Friday 27 November 2020

Mad Max - Stormchild Rising (2020)

Country: Germany
Style: Hard & Heavy
Rating: 7/10
Release Date: 21 Aug 2020
Sites: Bandcamp | Facebook | Metal Archives | Wikipedia

A lot of bands get lumped into the category of hard and heavy, but few fit it as well as Mad Max. This is often clearly hard rock, a song like Eyes of Love playing like a mix of Europe and the Scorpions with a guest vocal from John Parr. There's a Rough Cutt cover here, Take Her, which says plenty. However, it is just as often clearly heavy metal, the opener, Hurricaned, seeming like Tokyo Blade covering Accept, even if those vocals are still softer than the song calls for. Hard and heavy it is. Talk to the Moon kicks in hard and fast like the opener of an early Dio album, though Ladies and Gentlemen starts out rather like Don't Talk to Strangers.

That voice belongs to Michael Voss, who's been the lead singer of Mad Max since 1983 and through a trio of eras: the early one that ran to 1989 with four albums, including Stormchild, to which this must be a spiritual sequel; the brief second one that only lasted long enough in 1999 to put out album five; and the prolific current one, which has seen nine albums now since the band's reunion in 2005.

Voss is also Mad Max's lead guitarist and has been since 1985, so it's easy to see him as the core of the band, though that's not strictly true. The only founder member is rhythm guitarist Jürgen Breforth, as Mad Max were around for a couple of years and put out a debut before Voss joined. Drummer Axel Kruse hasn't stayed the course throughout the band's history, but his time with the band goes back to 1984. That just leaves one overt new fish, Thomas Bauer, who joined on bass in 2015.

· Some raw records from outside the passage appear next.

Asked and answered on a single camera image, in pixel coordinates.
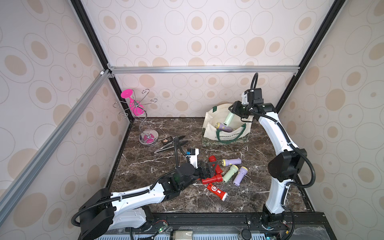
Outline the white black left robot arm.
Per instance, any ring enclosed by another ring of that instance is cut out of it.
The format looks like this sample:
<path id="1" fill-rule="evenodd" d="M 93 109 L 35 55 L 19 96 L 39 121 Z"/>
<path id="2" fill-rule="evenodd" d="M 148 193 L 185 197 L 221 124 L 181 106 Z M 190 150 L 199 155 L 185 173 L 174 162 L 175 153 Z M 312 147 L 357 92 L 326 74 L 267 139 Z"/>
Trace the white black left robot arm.
<path id="1" fill-rule="evenodd" d="M 198 164 L 198 149 L 183 151 L 179 137 L 174 138 L 175 169 L 157 178 L 147 187 L 125 192 L 104 188 L 94 194 L 71 218 L 81 229 L 82 240 L 94 240 L 109 230 L 140 228 L 151 219 L 146 205 L 170 201 L 195 183 L 215 175 L 217 162 Z"/>

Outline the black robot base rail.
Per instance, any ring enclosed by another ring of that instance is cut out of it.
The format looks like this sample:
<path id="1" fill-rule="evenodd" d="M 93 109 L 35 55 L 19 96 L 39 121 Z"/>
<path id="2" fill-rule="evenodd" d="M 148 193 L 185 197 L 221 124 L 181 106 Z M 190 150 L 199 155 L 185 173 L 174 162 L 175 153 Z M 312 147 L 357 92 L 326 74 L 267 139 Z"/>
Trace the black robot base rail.
<path id="1" fill-rule="evenodd" d="M 260 213 L 163 213 L 151 214 L 148 223 L 130 229 L 97 227 L 88 240 L 284 240 L 294 227 L 292 240 L 334 240 L 325 214 L 287 213 L 271 230 L 262 226 Z"/>

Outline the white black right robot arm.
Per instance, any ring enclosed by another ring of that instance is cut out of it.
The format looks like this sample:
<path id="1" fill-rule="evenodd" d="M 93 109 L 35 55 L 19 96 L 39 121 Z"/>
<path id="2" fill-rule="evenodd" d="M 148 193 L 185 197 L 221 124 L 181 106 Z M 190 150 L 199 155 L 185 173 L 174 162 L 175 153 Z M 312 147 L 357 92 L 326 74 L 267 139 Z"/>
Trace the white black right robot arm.
<path id="1" fill-rule="evenodd" d="M 234 102 L 229 107 L 226 121 L 232 116 L 238 116 L 242 122 L 248 122 L 253 116 L 262 125 L 274 146 L 276 157 L 268 164 L 268 171 L 272 177 L 269 197 L 263 206 L 261 225 L 271 231 L 283 222 L 285 213 L 290 209 L 285 206 L 286 197 L 291 186 L 309 188 L 314 185 L 316 172 L 307 157 L 305 149 L 300 149 L 290 138 L 279 120 L 275 107 L 265 103 L 262 89 L 257 88 L 259 74 L 255 73 L 250 88 L 242 94 L 242 100 Z M 303 165 L 310 168 L 311 179 L 307 184 L 300 184 L 294 178 L 300 173 Z"/>

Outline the purple flashlight bottom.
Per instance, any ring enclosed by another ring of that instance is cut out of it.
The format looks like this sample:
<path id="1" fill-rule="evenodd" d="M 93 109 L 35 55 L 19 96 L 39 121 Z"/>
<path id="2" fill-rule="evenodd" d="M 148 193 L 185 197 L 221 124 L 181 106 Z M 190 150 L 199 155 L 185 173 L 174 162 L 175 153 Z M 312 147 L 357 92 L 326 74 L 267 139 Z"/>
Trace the purple flashlight bottom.
<path id="1" fill-rule="evenodd" d="M 219 122 L 216 123 L 215 128 L 217 130 L 220 130 L 220 131 L 223 131 L 223 132 L 227 132 L 227 133 L 231 133 L 233 131 L 233 129 L 231 127 L 225 126 L 224 124 L 219 123 Z"/>

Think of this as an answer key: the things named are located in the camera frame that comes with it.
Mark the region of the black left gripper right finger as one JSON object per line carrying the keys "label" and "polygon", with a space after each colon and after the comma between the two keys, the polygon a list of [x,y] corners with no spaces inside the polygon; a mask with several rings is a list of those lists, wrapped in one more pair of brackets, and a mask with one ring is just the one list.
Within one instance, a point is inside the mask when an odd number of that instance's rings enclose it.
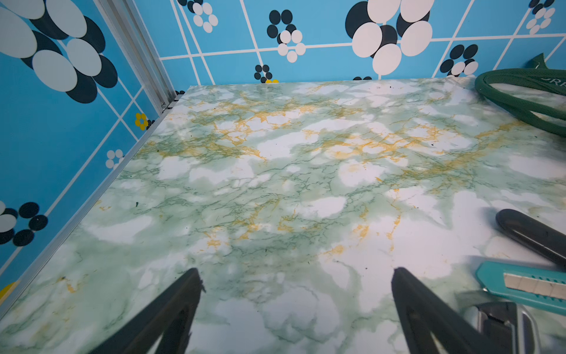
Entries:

I haven't heard Mad Max in forever, perhaps since they covered the Sweet on Night of Passion late in the eighties, so I'd kind of forgotten what they sounded like. I like this, as old school as it is, with its mixture of melodic rock and power metal. There's real energy here, driving songs like Hurricaned and Rain Rain, but everything's melody, just as it used to be back in the days of Saxon and Dio and Ozzy as a great solo artist. Voss's soft voice emphasises that more than most singers would. If Ronnie James was still around and singing for them, Mad Max would be a few notches heavier.

But I really dig this. In a world where it sometimes seems that bands aren't allowed to call themselves heavy unless they feature harsh vocals or downtuned guitars, this is unashamedly hard and heavy and it took me back to the eighties in a very different way to the bands with deliberately retro sounds. It isn't just the excellent clear production that makes this feel as new as it is, it has almost a subversive approach that's timely.

Maybe I'm projecting, but in our increasingly polarised world, this deliberately aims to be all things for all people: hard riffs but sing-along melodies, fast pace but commercial tones. It's possible to be a heavy band without adopting harsh vocals, just as it's possible to be radio friendly without wimping out. This is both, with a song like Gemini perhaps the epitome of that. Maybe this really is the album we need right now. I certainly felt better for listening to it and part of something bigger.

It's a reasonably long album, the single edit of Ladies and Gentlemen nestling it past the fifty minute mark, and perhaps it's a little too long. There are no poor songs here, but a couple could maybe have shifted into being single B-sides without the album missing them. It's not that they're unworthy, just that they do the job other songs have already done, especially in the second half of the album. I have my eyes mostly on the Rough Cutt cover with its nod to Hall of the Mountain King, but even a couple of later highlights, like the bombastic Kingdom Fall and the slide-driven The Blues Ain't No Stranger, start to merge a little.

I clearly have some catching up to do. When Mad Max got back together in 2005, they raced out of the gate with six albums in eight years. They've slowed down a little since then, but they're still putting out a new one every couple of years and, based on this one, the quality clearly isn't suffering.